January 18, 2024 at 06:15AM
Attackers have launched a new campaign targeting vulnerable Docker services, deploying an XMRig miner and the 9hits viewer app on compromised hosts for dual monetization. They exploit resources of these systems to drive traffic as part of the 9hits traffic exchange system, showcasing a need for stricter security checks and policies to prevent unauthorized use of such apps.
Based on the meeting notes, here are the key takeaways:
1. A new campaign has been discovered where threat actors are targeting vulnerable Docker services by deploying an XMRig miner and the 9hits viewer app on compromised hosts, allowing for a dual monetization strategy.

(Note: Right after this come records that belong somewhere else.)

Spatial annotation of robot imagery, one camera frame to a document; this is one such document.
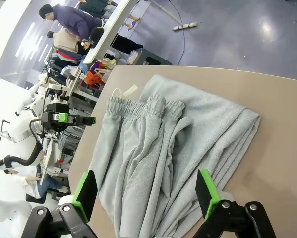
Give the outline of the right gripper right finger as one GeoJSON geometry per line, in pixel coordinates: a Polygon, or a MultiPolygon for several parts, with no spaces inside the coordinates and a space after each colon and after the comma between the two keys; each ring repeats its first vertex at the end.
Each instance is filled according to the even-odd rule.
{"type": "Polygon", "coordinates": [[[244,206],[221,199],[207,169],[198,170],[195,192],[204,219],[195,238],[219,238],[233,232],[237,238],[275,238],[264,206],[251,201],[244,206]]]}

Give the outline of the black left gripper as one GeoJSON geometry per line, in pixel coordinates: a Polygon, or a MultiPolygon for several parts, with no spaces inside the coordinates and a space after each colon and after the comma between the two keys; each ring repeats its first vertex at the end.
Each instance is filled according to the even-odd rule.
{"type": "Polygon", "coordinates": [[[62,132],[68,126],[92,126],[96,123],[95,117],[71,115],[68,112],[46,111],[42,113],[41,123],[44,131],[62,132]]]}

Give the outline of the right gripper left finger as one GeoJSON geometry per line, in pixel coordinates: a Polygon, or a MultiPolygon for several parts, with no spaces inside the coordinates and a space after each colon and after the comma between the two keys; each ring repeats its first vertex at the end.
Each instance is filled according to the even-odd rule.
{"type": "Polygon", "coordinates": [[[98,189],[94,172],[84,172],[71,202],[59,205],[53,211],[43,206],[32,209],[24,227],[23,238],[95,238],[88,225],[98,189]]]}

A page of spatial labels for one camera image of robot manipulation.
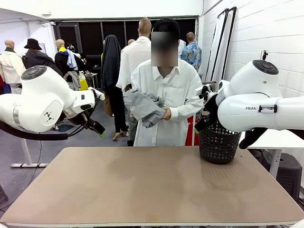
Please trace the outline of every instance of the brown bag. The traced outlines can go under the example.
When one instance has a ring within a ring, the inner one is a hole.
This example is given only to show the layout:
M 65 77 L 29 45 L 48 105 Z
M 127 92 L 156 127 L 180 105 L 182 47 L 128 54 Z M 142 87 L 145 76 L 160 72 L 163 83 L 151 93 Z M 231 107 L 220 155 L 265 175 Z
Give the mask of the brown bag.
M 104 93 L 104 111 L 106 114 L 108 115 L 112 115 L 113 112 L 112 112 L 112 109 L 111 109 L 111 105 L 110 105 L 110 97 L 108 94 Z

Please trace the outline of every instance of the plastic laundry basket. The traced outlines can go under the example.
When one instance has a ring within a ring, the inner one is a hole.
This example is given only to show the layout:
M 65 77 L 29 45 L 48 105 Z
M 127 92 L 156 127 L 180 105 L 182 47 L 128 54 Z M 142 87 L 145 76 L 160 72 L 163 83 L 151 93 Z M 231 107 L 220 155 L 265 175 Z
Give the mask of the plastic laundry basket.
M 201 158 L 216 164 L 226 164 L 233 160 L 241 133 L 224 128 L 219 121 L 199 133 Z

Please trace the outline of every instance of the hand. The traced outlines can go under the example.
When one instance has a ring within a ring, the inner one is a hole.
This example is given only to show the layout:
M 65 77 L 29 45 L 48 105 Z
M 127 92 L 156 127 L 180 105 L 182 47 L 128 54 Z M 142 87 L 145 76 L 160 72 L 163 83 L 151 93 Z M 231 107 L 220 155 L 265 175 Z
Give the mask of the hand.
M 169 107 L 165 107 L 164 110 L 166 110 L 165 115 L 163 116 L 162 120 L 170 120 L 171 119 L 171 109 Z

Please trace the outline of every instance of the long black dress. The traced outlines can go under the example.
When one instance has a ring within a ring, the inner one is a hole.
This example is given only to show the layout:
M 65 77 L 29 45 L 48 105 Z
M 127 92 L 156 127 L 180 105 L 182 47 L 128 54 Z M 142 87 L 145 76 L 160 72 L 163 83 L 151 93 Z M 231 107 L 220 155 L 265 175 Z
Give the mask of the long black dress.
M 123 93 L 120 88 L 116 87 L 120 67 L 120 53 L 121 49 L 117 37 L 114 35 L 107 36 L 101 65 L 101 83 L 102 88 L 110 98 L 116 133 L 128 131 L 125 123 Z

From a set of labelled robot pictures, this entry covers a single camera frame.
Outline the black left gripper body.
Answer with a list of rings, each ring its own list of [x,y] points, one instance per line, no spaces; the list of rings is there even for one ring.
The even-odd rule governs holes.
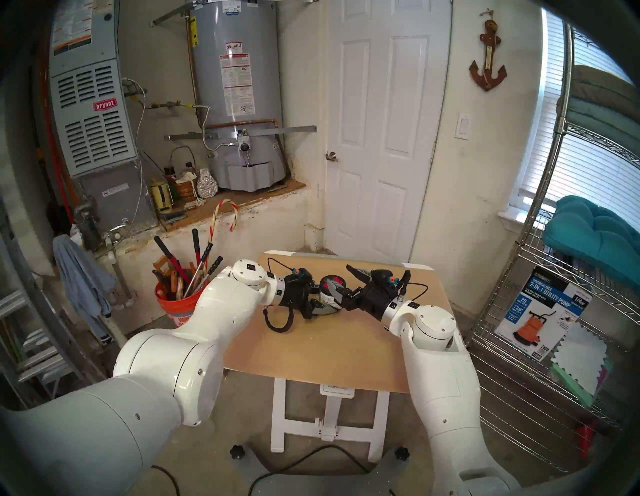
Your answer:
[[[316,315],[314,311],[320,309],[320,301],[310,295],[318,295],[313,280],[285,280],[284,306],[289,309],[291,318],[294,311],[298,311],[304,319],[312,319]]]

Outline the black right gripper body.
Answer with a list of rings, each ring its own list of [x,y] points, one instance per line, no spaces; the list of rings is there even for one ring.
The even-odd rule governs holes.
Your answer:
[[[374,318],[382,318],[392,300],[398,297],[397,290],[387,291],[380,287],[364,287],[347,291],[344,295],[346,311],[362,310]]]

2. The 9hits viewer app is a web traffic exchange platform where members can drive traffic to each other’s sites, and it is being used maliciously by attackers to exploit resources of compromised Docker hosts.
3. Attackers are exploiting vulnerable servers using network scanning products like Shodan to discover and breach them, deploying malicious containers via the Docker API.
4. The 9hits container runs a script with a session token, allowing attackers to generate credits by visiting a list of websites, while the XMRig miner mines Monero cryptocurrency using the cloud system’s resources.
5. The campaign’s impact includes resource exhaustion on compromised hosts, affecting legitimate workloads and disrupting operations.
6. Threat actors are constantly exploring alternative monetization channels beyond traditional methods, underscoring the need for stricter security checks and policies for platforms like 9hits to prevent unauthorized use.
7. Entities investing in cloud computing environments are advised to utilize zero-trust models, Cloud Workload Protection Platforms (CWPP), and Cloud Security Posture Management (CSPM) to improve visibility, manage configurations, and protect exposed assets.
These takeaways highlight the evolving methods employed by threat actors and the importance of implementing robust security measures to safeguard cloud computing environments and prevent unauthorized usage of applications such as 9hits.